"56 Days: Review: When Desire Turns Deadly.
- DERRICK DUNN
- 6 days ago
- 2 min read
Updated: 4 minutes ago

“56 Days” arrives on Prime Video like a late-night knock at the door—sudden, unsettling, and impossible to ignore. Adapted from Catherine Ryan Howard’s bestselling novel, the series opens with a grisly discovery inside a luxury high-rise in Boston: a body decomposed beyond recognition. It’s grotesque, yes, but more than that, it’s deliberate. This wasn’t panic; it was planning. Then the clock rewinds.
Fifty-six days earlier, Ciara (Dove Cameron) and Oliver (Avan Jogia) are strangers navigating a new city and the loneliness that comes with it. A chance encounter in a grocery store—sparked by a NASA tote bag and playful banter—leads to cocktails, chemistry, and a connection that accelerates with alarming speed. First dates blur into overnight stays, and overnight stays become cohabitation. The rush feels intoxicating, reckless, and inevitable.

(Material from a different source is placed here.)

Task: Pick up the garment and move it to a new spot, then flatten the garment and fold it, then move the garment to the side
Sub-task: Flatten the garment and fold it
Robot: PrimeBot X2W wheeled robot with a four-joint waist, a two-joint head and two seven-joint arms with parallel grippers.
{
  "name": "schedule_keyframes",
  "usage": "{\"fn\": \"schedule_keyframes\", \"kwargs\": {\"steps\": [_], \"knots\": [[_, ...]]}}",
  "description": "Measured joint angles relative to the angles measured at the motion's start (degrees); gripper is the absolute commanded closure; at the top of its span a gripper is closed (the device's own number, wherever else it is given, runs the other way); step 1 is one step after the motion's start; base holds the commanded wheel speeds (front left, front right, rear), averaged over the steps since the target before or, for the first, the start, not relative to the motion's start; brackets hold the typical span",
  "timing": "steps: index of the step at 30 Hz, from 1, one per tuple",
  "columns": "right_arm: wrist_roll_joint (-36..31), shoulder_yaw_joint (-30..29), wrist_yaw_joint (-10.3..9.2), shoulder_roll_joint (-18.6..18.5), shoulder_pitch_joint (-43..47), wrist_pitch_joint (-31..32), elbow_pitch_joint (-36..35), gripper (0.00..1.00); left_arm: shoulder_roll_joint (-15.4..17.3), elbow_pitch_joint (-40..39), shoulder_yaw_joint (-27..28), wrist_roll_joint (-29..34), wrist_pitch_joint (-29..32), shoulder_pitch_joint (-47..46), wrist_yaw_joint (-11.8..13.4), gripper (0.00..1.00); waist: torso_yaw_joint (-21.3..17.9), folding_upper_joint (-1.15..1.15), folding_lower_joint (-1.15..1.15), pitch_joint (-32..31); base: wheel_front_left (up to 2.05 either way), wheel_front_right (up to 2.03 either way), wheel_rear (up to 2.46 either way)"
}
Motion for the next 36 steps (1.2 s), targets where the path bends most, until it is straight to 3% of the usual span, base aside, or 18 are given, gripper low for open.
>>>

Boston itself feels complicit, with sleek glass towers, polished interiors, and corporate apartments that conceal as much as they reveal. Oliver’s world projects affluence and stability, while Ciara’s suggests a desire for reinvention. Both characters carry secrets, and the series understands that mystery is most potent when it lingers. Instead of revealing everything too soon, “56 Days” parcels out its revelations through shifting timelines, allowing suspicion to simmer rather than explode.

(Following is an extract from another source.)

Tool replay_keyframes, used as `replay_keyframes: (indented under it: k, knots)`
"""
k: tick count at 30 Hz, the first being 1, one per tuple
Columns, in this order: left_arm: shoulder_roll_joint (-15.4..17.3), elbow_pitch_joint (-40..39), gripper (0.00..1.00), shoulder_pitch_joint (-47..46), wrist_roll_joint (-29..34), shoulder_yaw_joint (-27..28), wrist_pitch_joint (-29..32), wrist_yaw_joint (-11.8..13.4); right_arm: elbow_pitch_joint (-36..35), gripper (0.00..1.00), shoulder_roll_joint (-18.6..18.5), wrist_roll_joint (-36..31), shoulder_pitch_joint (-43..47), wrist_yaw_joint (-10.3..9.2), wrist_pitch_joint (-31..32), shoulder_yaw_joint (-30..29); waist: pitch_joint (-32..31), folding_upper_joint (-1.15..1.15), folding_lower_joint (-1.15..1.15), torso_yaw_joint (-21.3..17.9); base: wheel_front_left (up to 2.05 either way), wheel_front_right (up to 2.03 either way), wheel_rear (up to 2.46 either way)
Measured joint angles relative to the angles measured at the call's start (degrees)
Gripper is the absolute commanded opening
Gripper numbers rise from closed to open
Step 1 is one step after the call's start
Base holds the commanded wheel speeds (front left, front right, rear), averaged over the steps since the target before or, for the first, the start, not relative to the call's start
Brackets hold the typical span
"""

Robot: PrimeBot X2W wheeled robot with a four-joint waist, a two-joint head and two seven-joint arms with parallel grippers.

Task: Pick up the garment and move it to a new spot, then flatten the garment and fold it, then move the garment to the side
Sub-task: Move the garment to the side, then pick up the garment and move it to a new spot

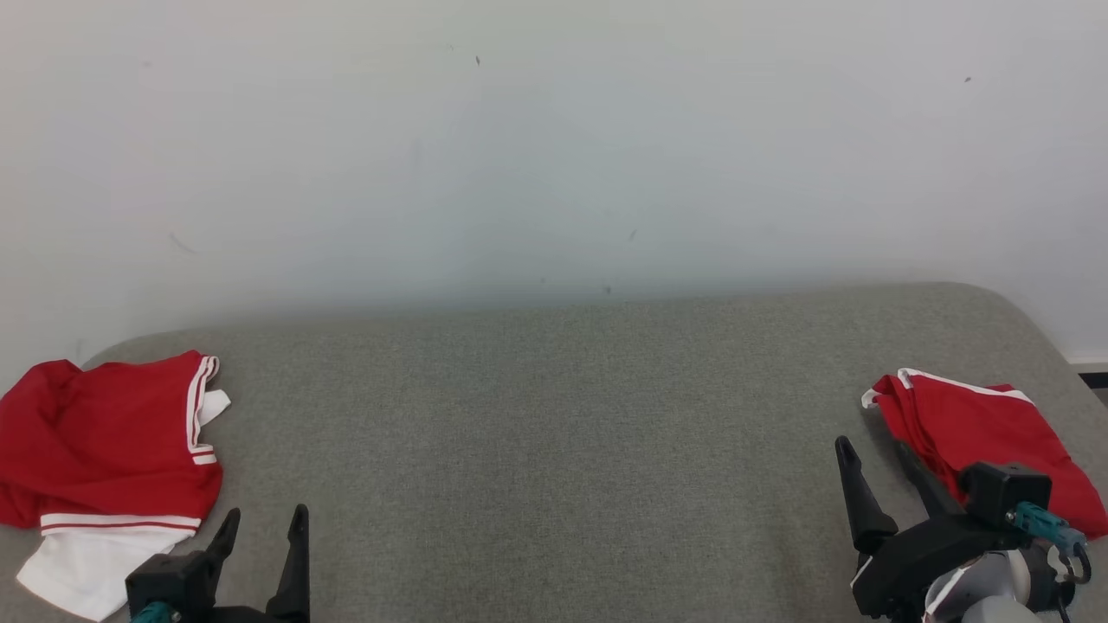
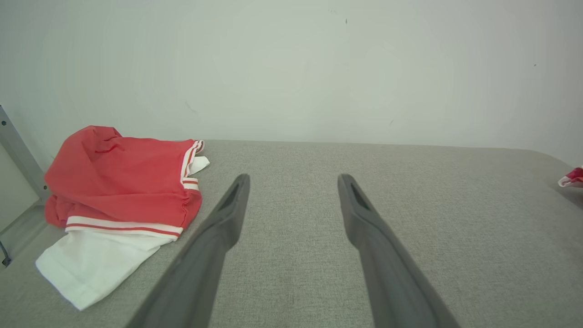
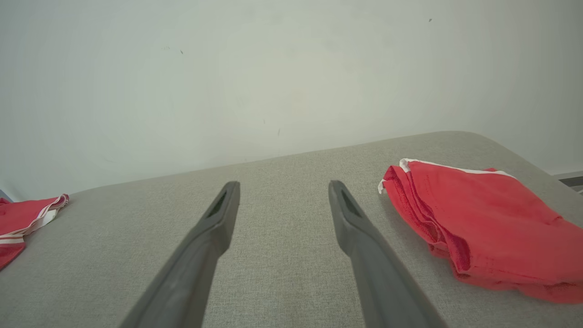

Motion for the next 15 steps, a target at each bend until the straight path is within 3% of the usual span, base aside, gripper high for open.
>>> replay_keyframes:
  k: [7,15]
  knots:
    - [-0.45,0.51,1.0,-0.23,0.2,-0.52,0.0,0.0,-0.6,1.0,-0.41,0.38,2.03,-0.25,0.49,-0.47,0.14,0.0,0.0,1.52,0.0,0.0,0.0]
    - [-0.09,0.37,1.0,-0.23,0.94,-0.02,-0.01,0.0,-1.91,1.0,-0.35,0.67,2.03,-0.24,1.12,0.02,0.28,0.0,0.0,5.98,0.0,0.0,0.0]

Jogia and Cameron share a subtle, persuasive chemistry. Their intimacy isn’t built on grand declarations but on proximity—the quiet thrill of being chosen. While the erotic charge is present, the real tension lies beneath: how quickly desire can override instinct and how easily vulnerability can masquerade as trust.
In the present-day investigation, detectives Karl (Dorian Crossmond Missick) and Lee (Karla Souza) peel back layers of deception with measured skepticism. Each new detail reframes what came before. Motives shift, and allegiances blur. No one emerges untouched.

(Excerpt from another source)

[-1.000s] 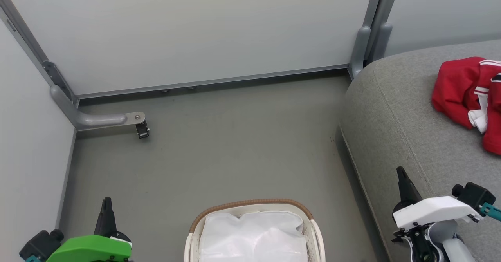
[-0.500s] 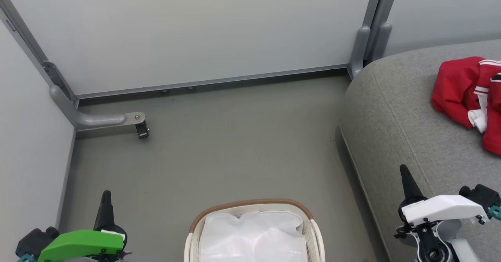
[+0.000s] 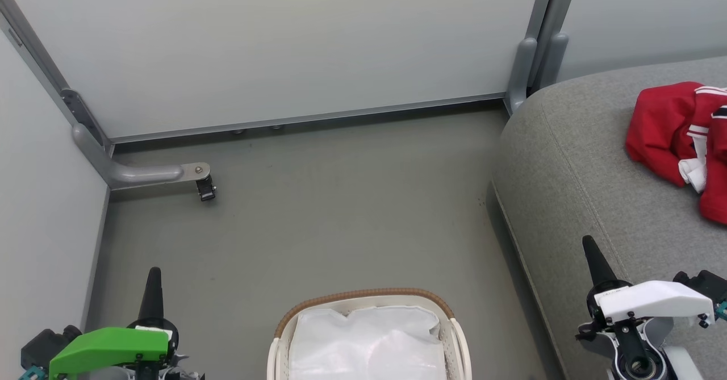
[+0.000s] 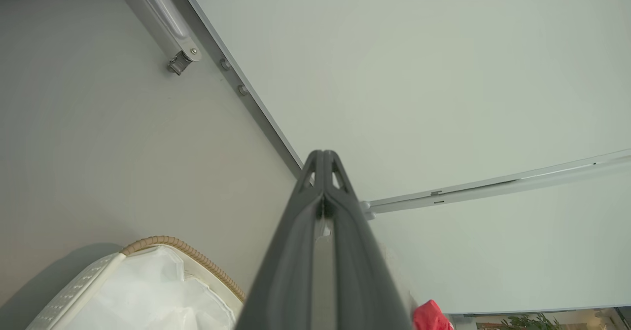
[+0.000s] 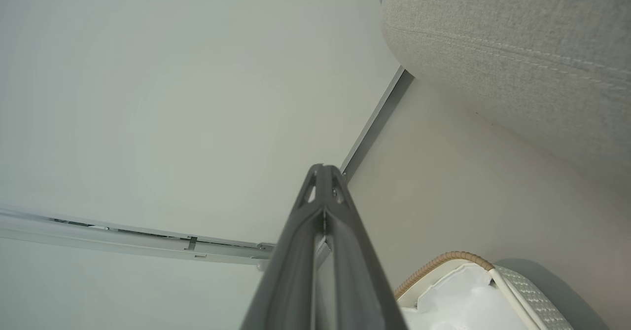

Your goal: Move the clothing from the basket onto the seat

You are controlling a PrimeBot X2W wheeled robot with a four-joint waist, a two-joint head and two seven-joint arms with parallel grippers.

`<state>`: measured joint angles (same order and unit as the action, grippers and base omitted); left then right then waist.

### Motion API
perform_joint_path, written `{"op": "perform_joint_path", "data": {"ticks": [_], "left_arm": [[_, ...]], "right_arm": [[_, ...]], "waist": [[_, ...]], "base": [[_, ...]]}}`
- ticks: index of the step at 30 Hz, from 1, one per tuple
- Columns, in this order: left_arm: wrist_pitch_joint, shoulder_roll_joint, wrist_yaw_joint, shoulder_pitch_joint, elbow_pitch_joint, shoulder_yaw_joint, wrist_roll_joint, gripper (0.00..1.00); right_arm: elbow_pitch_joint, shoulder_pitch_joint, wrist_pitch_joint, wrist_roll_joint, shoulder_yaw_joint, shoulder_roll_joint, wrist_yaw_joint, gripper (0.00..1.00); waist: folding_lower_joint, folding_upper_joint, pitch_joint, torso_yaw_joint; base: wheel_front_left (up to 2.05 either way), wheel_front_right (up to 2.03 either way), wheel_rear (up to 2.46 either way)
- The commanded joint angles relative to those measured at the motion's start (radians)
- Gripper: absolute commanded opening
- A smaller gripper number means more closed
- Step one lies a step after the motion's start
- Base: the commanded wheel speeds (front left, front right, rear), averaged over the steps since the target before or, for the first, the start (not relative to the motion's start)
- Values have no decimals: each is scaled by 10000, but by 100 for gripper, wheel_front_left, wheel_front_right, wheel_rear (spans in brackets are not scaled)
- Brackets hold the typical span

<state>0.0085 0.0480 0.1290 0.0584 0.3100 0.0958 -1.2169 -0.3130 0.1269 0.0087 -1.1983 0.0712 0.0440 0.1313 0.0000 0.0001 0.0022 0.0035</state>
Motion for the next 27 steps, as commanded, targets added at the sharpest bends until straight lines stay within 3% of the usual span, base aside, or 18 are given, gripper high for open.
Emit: {"op": "perform_joint_path", "data": {"ticks": [1,27], "left_arm": [[53,46,19,304,-123,46,-276,0],[634,43,25,464,-438,140,-2373,0]], "right_arm": [[131,-62,59,-272,49,63,-5,0],[463,-150,646,-2477,281,78,-7,0]], "waist": [[0,-1,0,-1],[0,-1,4,-18]], "base": [[0,0,0],[0,0,0]]}}
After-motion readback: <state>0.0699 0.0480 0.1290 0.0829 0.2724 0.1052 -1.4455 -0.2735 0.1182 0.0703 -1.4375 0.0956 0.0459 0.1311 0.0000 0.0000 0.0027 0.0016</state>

By the time the final revelations unfold, “56 Days” reveals itself as more than a glossy thriller. It’s a study in accelerated intimacy—how two people can build a fantasy faster than they can uncover the truth. What begins as attraction evolves into something darker, more complicated, and far more human.
The series suggests that love is rarely the danger; it’s what we’re willing to ignore in its name.
Final Grade: B
All Episodes of “56” Days are available to stream now on Prime Video.